Parfois, lorsque nous ne voulions pas utiliser des jurons ouvertement misogynes, dire quelque chose qui sonnait similaire était tout aussi terrifiant. Ainsi, un « teri bhains di » avait le même impact que le juron original visant la sœur de quelqu’un. Je veux dire, tout le monde ne comprend pas que vous les insultez si vous les traitez de Lannister ! Même un inoffensif « naamuraad » prononcé avec la bonne dose de venin est plus efficace que « crétin » ou « bâtard » (d’ailleurs, Jon Snow a rendu le fait d’être un bâtard plutôt acceptable.)
Le plus beau, c’est que personne n’a jamais cru qu’une Deborah, Shobhana, Bala, Joshua ou Oloka serait capable d’utiliser des gaalis punjabi. Il y aurait toujours un Happy, un Sweety ou un Tiny prêt à témoigner en notre faveur, suggérant que les autres enfants inventaient des choses pour harceler notre bande de petits geeks dociles.
À ce jour, je trouve que les gaalis punjabi sont aussi satisfaisants que de tricher sur mon régime végétalien strict avec une généreuse portion de mac and cheese. Car qu’est-ce qu’un « ullu da pattha » ou un « behen di takki » bien dosé, sinon une libération de la tension refoulée ? Quelle que soit votre langue maternelle, jurer en punjabi agit comme une soupape de pression, comme un nettoyage des tuyaux. Cela a peut-être quelque chose à voir avec la façon dont on expire les sons gutturaux « bh », « dh », « gh » et « h » : Cela vous oblige à recracher la négativité. Respirer correctement contribue grandement à la gestion de la colère et les gaalis punjabi vous obligent à expirer correctement. C’est presque comme hacher votre adversaire avec une faux, l’affaire criminelle en moins.
Je n’ai pas complètement abandonné « canaille », « fripouille » ou « bousier », mais aucun de ces explétifs n’a assez de mordant. Les jurons anglais n’ont pas l’agressivité d’un gaali punjabi à gorge déployée – l’équivalent verbal d’une cheville de Patiala lancée à la tête de quelqu’un. Les jurons marathi comme « jaadeya » (gros), « kutreya » (chien) et « dukreya » (cochon) semblent presque musicaux en comparaison. Les jurons bengalis sont les moins percutants : Je veux dire que « pocha tiktiki » (lézard pourri), « sheddo bang » (grenouille bouillie) et « bhaja paencha » (hibou frit) ressemblent davantage à des plats exotiques du Calcutta Club. Même le maléfique « boka bodjaat » (imbécile mal élevé) semble étrangement chaste comparé au stupide mais étrangement menaçant « ghasiyaara » (coupeur d’herbe). Avec le punjabi, j’ai également la liberté d’inventer mes propres malédictions. Je suis particulièrement fière de « gotte phoot jayien tere » (je souhaite que tes testicules explosent).

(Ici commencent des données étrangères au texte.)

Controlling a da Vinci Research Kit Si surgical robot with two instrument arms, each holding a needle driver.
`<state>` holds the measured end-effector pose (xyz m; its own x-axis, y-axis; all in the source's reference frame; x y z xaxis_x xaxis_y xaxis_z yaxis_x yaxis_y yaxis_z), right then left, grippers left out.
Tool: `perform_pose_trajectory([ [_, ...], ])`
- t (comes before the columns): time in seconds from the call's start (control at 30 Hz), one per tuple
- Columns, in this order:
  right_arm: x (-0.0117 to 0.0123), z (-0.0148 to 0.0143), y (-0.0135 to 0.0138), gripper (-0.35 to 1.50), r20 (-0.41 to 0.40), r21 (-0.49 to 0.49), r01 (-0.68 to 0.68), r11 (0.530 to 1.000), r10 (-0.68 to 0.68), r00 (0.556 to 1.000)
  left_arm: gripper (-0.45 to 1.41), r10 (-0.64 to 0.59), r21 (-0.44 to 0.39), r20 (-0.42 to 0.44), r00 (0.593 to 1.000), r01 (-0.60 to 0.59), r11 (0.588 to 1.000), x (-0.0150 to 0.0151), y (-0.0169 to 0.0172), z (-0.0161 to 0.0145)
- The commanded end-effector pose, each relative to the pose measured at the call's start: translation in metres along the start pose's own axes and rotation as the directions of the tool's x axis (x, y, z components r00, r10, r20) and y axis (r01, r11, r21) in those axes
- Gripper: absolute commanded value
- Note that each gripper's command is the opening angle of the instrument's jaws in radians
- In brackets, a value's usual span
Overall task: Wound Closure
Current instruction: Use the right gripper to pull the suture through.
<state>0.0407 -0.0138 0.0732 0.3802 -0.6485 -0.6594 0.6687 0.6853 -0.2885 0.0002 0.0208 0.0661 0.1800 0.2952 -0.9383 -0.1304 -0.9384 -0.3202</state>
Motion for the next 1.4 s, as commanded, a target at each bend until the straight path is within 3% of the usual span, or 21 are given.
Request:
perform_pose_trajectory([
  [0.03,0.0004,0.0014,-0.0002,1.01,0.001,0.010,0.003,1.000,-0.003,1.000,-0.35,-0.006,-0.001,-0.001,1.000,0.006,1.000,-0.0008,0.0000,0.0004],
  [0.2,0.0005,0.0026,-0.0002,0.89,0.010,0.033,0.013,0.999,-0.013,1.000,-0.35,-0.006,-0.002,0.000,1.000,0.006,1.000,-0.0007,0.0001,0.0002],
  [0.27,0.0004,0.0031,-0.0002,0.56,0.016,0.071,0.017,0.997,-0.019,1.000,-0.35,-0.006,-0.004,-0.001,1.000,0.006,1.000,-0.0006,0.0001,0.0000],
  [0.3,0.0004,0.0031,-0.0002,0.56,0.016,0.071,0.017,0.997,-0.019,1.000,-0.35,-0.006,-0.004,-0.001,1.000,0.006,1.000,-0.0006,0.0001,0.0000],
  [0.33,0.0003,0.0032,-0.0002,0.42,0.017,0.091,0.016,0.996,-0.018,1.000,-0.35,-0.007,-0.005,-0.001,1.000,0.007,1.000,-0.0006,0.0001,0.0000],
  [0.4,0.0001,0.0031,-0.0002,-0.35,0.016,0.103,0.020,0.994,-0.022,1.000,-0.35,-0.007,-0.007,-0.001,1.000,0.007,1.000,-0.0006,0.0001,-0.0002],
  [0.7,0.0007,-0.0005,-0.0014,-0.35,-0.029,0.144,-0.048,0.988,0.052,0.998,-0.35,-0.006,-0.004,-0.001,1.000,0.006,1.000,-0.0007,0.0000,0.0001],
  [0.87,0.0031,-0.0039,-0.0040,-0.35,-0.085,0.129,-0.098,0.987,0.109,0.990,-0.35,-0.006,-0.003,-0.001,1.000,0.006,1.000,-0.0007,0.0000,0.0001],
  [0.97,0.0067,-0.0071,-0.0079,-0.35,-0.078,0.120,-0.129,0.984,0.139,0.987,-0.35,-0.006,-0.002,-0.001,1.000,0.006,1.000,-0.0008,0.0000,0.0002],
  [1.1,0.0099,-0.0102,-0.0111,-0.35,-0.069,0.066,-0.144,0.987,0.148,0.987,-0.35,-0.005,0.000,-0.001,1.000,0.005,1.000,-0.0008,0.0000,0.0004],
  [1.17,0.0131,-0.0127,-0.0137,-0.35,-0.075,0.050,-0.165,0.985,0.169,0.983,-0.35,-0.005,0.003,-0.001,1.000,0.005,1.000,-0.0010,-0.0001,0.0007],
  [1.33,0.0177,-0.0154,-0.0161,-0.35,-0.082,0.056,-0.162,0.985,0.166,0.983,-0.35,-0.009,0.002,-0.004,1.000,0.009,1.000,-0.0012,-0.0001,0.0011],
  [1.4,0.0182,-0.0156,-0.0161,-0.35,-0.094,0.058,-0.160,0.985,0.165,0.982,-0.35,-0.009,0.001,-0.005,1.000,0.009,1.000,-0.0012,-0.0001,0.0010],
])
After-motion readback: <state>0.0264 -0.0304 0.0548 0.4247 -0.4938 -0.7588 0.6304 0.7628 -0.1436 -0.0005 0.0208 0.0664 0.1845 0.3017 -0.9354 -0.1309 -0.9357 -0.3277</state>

« Le langage grossier est le dernier recours des personnes linguistiquement déficientes », déclarait langoureusement ma grand-mère impérieuse, alors même que ses doigts noueux et noueux s’acharnaient furieusement à tricoter un énième pull que je ne porterais probablement pas. Ses mots résonnent encore à mes oreilles, et peut-être me sentirai-je obligée de m’excuser auprès d’elle lorsque je me rendrai sur sa tombe la prochaine fois. Mais je doute de pouvoir un jour renoncer à jurer en punjabi. Sans ces petits lutins, j’ai le sentiment que je serai recroquevillé sur le divan du psy, impuissant.